Their purchases in Oregon totaled $86 million, in Pennsylvania $74 million, in Michigan $80.6 million and in California $50 million. This includes purchasing products, hence supporting businesses, in upstream glass fabrication, polysilicon production and aluminum extrusion, along with downstream businesses, including auditing, lab analysis and transportation.

CASM founding members Helios Solar Works of Milwaukee, Wis. and MX Solar USA of Somerset, N.J. each have production capacity equal to or greater than the only Chinese-owned solar factory in the Western Hemisphere, a final assembly production line in Arizona, according to CASM.

The survey didn’t account for downstream spending to other businesses on the part of the four solar PV manufacturers’ employees or their vendors, which includes spending on day-care firms, supermarkets, and car and TV dealers, nor does it include the personal income taxes they pay or the properties they purchase.

A more detailed look at the survey results are available on CASM’s website.

The Ripple Effects of a Strong Manufacturing Base

“I would say that our economy needs machines and new factories and new buildings and so forth in order for us to have a strong and growing economy.” — US Federal Reserve Board Chairman Ben Bernanke

CASM’s leader, the US subsidiary of Germany’s SolarWorld AG, has ranked as the largest U.S. solar manufacturer for more than 35 years. SolarWorld USA employs more than 1,100 workers in Oregon and California whose average annual compensation for permanent, full-time employees exceeds the Bureau of Labor Statistics’ national average of $45,230, CASM points out.

The arguments supporting strong support for and defense of US manufacturing is compelling. “While PV creates significant job creation in the installation of solar modules (over 50% of total solar jobs are in installation and sales), long-term job creation in manufacturing will create greater economic stability through a greater multiplier effect that will generate significant additional employment in adjacent industries,” according to a March SEMI PV Group white paper.

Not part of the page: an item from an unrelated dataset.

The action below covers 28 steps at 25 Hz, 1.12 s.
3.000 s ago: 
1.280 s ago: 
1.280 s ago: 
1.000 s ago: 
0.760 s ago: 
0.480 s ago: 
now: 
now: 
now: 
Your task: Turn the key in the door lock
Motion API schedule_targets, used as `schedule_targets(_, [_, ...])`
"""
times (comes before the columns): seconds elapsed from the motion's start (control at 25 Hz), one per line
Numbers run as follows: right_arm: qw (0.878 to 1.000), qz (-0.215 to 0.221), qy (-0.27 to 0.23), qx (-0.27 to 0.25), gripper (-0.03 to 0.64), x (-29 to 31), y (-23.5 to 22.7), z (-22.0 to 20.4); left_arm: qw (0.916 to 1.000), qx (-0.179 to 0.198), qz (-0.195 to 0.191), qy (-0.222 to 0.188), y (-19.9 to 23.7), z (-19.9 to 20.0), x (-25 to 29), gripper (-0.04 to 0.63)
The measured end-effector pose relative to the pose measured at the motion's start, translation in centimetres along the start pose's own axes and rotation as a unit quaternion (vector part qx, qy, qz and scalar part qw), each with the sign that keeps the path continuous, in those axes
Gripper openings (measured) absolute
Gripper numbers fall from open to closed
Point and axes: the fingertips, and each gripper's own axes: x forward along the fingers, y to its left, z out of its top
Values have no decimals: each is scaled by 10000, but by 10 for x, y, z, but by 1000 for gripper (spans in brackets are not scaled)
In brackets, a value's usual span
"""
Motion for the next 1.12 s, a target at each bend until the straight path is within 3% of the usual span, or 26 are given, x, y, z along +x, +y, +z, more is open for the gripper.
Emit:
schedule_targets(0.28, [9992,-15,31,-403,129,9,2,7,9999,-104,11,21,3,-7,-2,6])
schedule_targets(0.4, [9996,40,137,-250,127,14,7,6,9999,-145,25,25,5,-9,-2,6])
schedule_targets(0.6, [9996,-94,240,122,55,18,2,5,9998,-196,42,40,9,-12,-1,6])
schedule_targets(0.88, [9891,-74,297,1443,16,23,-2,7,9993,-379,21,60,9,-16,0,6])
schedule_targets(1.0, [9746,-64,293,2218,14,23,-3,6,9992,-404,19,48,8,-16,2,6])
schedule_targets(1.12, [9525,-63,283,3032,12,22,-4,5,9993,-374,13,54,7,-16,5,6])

Cited in SEMI PV’s white paper are studies from the National Association of Manufacturing (NAM) and the Commerce Dept., both of which found that “each dollar’s worth of manufactured goods creates another $1.43 of activity in other sectors, twice the $.71 multiplier for services.”

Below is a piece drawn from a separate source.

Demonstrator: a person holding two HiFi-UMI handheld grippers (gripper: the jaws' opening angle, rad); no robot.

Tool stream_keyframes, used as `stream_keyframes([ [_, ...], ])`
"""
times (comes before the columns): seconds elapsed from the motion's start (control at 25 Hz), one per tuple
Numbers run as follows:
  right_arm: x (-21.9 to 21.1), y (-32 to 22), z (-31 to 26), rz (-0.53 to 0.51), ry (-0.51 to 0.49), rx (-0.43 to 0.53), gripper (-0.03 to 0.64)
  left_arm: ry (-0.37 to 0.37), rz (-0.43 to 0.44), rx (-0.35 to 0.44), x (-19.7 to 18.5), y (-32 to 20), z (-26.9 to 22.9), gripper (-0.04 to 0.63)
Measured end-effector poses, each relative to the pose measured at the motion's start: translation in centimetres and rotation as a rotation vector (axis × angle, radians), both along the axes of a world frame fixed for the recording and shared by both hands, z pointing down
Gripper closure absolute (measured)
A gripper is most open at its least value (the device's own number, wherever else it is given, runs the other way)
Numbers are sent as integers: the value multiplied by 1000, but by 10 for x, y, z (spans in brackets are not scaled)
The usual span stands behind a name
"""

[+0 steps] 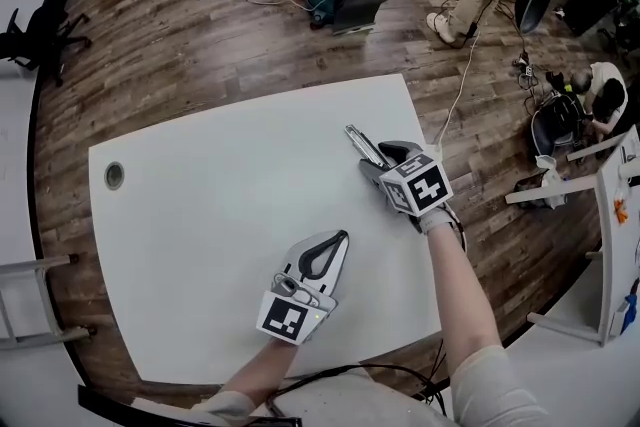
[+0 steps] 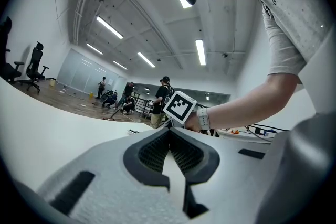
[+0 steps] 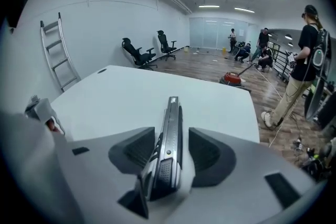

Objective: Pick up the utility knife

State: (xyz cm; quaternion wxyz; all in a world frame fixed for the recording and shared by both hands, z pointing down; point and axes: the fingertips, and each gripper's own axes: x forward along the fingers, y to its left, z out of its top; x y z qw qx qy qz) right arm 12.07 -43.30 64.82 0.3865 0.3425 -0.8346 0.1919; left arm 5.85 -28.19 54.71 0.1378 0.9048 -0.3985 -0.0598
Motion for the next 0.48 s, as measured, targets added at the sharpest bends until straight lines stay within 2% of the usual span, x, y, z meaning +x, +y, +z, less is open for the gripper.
stream_keyframes([
  [0.12,-3,3,0,-23,26,0,454,0,-1,-9,-1,-1,1,588],
  [0.28,-5,7,1,-32,80,-22,466,-24,-2,29,-4,-2,0,588],
  [0.48,-8,12,1,-31,94,-73,471,-13,-6,5,-4,0,0,588],
])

Also significant is the mutually supportive and reinforcing linkage between manufacturing and innovation, an interrelationship that former Intel chairman and CEO Andy Grove, along with other US business pioneers and leading thinkers, has emphasized in his public writings and statements.

“Manufacturing companies in the United States are responsible for over two‐thirds of the industrial R&D and employ the majority of domestic scientists and engineers,” according to a January report on US competitiveness produced by the Commerce Dept. in consultation with the National Economic Council, CASM notes. “Furthermore, manufacturing R&D is the dominant source of innovative new service‐sector technologies; hence, its benefits reach beyond the manufacturing arena.”

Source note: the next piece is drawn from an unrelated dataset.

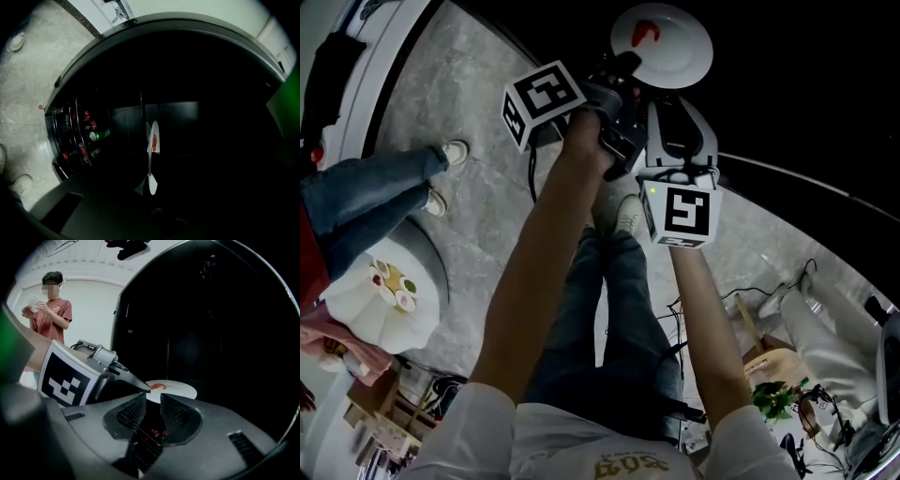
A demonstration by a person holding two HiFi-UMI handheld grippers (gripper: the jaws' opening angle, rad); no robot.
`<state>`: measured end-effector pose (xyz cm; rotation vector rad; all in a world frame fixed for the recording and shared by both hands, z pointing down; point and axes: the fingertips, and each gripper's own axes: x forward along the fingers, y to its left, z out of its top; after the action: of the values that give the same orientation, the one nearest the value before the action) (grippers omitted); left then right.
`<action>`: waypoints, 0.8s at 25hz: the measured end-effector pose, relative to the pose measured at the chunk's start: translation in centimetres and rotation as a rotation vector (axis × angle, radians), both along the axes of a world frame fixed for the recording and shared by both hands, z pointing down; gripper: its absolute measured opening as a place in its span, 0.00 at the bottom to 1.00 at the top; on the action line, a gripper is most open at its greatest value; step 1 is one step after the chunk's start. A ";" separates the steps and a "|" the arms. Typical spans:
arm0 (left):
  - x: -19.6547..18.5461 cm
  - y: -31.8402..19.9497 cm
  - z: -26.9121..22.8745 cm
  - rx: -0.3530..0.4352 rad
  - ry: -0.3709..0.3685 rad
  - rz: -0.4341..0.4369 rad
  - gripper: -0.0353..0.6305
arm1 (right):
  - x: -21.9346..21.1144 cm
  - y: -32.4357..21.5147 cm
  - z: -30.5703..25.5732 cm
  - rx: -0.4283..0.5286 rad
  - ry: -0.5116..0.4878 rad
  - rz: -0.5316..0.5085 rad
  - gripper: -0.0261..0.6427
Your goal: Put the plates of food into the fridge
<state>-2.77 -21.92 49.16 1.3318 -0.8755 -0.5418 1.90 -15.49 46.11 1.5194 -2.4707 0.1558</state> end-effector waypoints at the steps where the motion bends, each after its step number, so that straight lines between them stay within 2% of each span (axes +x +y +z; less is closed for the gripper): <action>1: 0.0 0.0 -0.1 0.000 -0.001 0.003 0.08 | 0.0 0.0 0.0 0.002 0.002 0.000 0.16; 20: 1.6 -0.9 -0.5 -0.010 0.040 0.029 0.08 | 0.7 -1.6 -0.6 0.053 0.081 -0.011 0.19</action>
<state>-1.17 -22.82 48.64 1.3181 -0.8236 -0.5392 2.64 -17.11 45.50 1.5021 -2.4374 0.0264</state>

Upcoming Ruling on Chinese Dumping

The Commerce Dept. on March 20 announced it had concluded that the Chinese government provided illegal export subsidies to Chinese silicon solar PV cell and panel manufacturers. Commerce imposed import tariffs of 2.9%-4.73% on Chinese imports, smaller than what had been anticipated. Commerce found that “at least 10 categories of Chinese government programs illegally subsidize Chinese producers of solar cells and panels,” CASM notes in a press release.

Though its petitions to the Dept. of Commerce and US International Trade Commission regarding Chinese silicon solar PV dumping and illegal trade subsidies are one in a long line of such filings against China on the part of US businesses and industry, calls for stronger and stricter enforcement of international trade rules have been intensifying since CASM’s filings.

The Commerce Dept. on May 17 is expected to announce its preliminary determination on whether Chinese manufacturers have illegally dumped products in the U.S. market. If Commerce has found that this is indeed the case, then it will also announce percentage margins. Importers of Chinese silicon solar PV products would then be required to post bonds or cash deposits in the amounts of those margins as duties on further imports.